Ibn Khallikan said that he had heard that Ibn al-Ṣalāḥ had repeatedly read al-Muhathab, one of the primary texts of the Shafi'i Madh'hab, "before his mustache had grown." He read Sahih al-Bukhari upon two of his teachers, al-Mayyad ibn Muhammad al-Tusi and Mansur ibn 'Abd al-Mun'im al-Furawi, as well as Al-Sunan al-Kubra, by al-Bayhaqi, upon the latter.

==Scholarly career==

al-Dhahabi described Ibn al-Ṣalāh as "the shaikh of the Shafi'i scholars."

===Scholastic specialization===
While Ibn al-Ṣalāḥ was most recognized for his contribution to the field of hadith, he was well-grounded in a variety of disciplines. Ibn Khallikan described him as being from amongst the exemplary scholars of Quranic exegesis, hadith and jurisprudence, participating in a number of religious disciplines and producing sound religious verdicts. Al-Fasi described him as being "a master in both jurisprudence and hadith, and other than that." He was also described by al-Dhahabi as "strong in the Arabic Language" and as "the shaikh of the Shafi'i scholars." Ibn al-Hajib described Ibn al-Salah as being broad in his knowledge of both primary issues (al-usul) and peripheral (al-furu`).

===Positions===
Ibn al-Ṣalāḥ held several positions throughout his life, primarily in the field of education. He taught at the Salahiyyah School in Jerusalem, and then, following the destruction of its city walls, moved to Damascus and taught at the Rawahiyyah School for some time following its inception. Following the foundation of Dar al-Hadith Ashrafiyyah, he became its shaikh and was the first to teach and give verdicts there in the year 530 AH. It was here that he dictated his work Introduction to the Science of Hadith to his students. He was then appointed a teacher at the al-Shamiyyah al-Sughara School.

===Students===
Ibn al-Salah had a number of students, some of whom achieved prominence in their own right; from them:

- Ibn Khallikan
- Ibn Razin
- Kamal Ishaq
- Kamal Salar
- Shams al-Din `Abd al-Rahman Nuh al-Maqdisi
- Shihab al-Din Abu Shamah

==Death==
Ibn al-Ṣalāḥ died on Monday, September 18, 1245 CE/643 AH, at the age of 66. His funeral prayer was performed at the congregational mosque of Damascus to a crowd so large it required a second prayer to accommodate. He was buried in the Sufiyyah graveyard, now the location of a hospital, a mosque, and other buildings.

==Theological position==
Ibn al-Salah adhered to the Ash'ari school. In his commentary on al-Ghazali's al-Wasit, Ibn al-Salah maintained that the study of kalam is not individually obligatory (fard 'ayn) for every Muslim. However, he qualified this by stating that if a person's theological doubts cannot be removed except through kalam, then studying it becomes obligatory for that individual.

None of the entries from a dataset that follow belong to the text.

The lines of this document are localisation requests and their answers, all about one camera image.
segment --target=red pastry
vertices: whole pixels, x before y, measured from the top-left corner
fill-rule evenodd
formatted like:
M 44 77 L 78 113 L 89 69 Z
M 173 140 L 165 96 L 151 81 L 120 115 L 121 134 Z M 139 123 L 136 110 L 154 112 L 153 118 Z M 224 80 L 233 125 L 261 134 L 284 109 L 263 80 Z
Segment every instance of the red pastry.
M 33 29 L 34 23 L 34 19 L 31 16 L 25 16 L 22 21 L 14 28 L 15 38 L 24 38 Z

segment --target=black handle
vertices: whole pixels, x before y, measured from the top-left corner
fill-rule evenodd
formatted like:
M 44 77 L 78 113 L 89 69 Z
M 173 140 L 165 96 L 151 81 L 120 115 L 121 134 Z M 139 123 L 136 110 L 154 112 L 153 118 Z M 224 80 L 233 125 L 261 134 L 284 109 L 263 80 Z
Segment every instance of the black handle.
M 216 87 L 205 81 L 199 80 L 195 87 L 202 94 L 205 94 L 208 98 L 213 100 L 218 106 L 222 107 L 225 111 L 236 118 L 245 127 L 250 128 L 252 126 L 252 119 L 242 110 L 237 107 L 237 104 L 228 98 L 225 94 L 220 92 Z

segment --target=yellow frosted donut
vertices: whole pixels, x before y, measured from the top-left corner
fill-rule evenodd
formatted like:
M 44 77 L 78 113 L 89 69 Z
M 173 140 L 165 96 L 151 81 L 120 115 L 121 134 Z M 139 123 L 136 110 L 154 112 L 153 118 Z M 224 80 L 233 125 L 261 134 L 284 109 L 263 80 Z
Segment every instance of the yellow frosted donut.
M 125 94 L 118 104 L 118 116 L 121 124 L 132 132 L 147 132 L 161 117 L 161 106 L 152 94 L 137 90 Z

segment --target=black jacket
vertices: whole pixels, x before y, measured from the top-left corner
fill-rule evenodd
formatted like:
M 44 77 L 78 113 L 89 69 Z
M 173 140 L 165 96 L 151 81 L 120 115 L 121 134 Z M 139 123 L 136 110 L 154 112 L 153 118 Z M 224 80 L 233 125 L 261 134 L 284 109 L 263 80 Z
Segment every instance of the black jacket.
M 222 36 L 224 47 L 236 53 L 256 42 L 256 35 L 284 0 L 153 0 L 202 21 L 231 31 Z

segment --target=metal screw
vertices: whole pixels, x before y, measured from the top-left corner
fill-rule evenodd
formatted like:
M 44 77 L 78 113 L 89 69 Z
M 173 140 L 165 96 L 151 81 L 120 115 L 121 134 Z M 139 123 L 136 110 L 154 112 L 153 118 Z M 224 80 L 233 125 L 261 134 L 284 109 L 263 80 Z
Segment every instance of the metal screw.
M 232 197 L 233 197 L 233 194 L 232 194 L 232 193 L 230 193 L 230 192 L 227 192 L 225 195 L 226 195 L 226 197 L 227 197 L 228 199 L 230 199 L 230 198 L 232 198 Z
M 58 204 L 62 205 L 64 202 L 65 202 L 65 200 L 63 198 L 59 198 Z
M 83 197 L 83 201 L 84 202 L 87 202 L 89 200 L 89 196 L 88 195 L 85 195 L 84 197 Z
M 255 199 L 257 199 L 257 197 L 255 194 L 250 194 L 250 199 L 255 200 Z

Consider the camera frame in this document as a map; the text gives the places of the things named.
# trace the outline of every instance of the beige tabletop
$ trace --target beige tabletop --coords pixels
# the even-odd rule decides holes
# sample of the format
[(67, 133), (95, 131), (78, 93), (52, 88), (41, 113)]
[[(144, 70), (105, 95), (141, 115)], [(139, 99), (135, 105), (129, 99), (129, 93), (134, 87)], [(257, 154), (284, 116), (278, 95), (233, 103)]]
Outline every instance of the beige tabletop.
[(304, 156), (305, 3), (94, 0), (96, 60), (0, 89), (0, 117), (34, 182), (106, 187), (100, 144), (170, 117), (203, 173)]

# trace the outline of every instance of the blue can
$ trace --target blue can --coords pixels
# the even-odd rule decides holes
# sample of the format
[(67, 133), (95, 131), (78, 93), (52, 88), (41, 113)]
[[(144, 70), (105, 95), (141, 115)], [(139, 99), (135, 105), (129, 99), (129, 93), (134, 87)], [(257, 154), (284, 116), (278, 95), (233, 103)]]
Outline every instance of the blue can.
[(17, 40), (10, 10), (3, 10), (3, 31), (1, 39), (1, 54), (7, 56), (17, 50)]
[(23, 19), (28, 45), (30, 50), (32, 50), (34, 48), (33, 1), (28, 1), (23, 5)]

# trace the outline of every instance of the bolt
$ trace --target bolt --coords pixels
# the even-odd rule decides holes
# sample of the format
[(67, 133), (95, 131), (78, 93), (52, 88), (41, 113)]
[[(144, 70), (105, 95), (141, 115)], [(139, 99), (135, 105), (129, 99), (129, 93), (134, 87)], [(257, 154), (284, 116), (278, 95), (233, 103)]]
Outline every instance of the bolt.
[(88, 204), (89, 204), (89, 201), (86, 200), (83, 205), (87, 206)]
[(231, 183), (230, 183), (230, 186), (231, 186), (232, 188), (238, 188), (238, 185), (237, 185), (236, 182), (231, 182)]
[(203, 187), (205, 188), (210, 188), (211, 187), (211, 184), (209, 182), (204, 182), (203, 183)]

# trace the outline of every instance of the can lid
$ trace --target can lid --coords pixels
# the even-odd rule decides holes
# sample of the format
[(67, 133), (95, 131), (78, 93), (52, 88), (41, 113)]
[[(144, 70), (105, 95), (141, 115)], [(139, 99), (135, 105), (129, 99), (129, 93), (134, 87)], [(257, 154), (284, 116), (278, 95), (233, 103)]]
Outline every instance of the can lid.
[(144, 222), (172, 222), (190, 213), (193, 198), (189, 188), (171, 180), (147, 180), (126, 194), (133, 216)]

Elsewhere, Ibn al-Salah discussed the role of theological discourse in answering questions of creed. He held that when a theological question could be addressed without causing harm, a detailed response was permissible if a brief answer would be insufficient for proper understanding. He limited this to cases involving sincere seekers of guidance rather than those motivated by disputation or controversy. In doing so, Ibn al-Salah recognized the role of qualified theologians (mutakallimūn) in defending orthodox belief, resolving theological doubts, and providing reasoned explanations when required, thereby implying the necessity of their existence as a communal obligation (farḍ kifāyah) for the preservation and defence of Sunni doctrine. He likewise interpreted reports from the Salaf discouraging theological discussion as applying primarily to discussions liable to produce confusion, sectarianism, or fruitless debate.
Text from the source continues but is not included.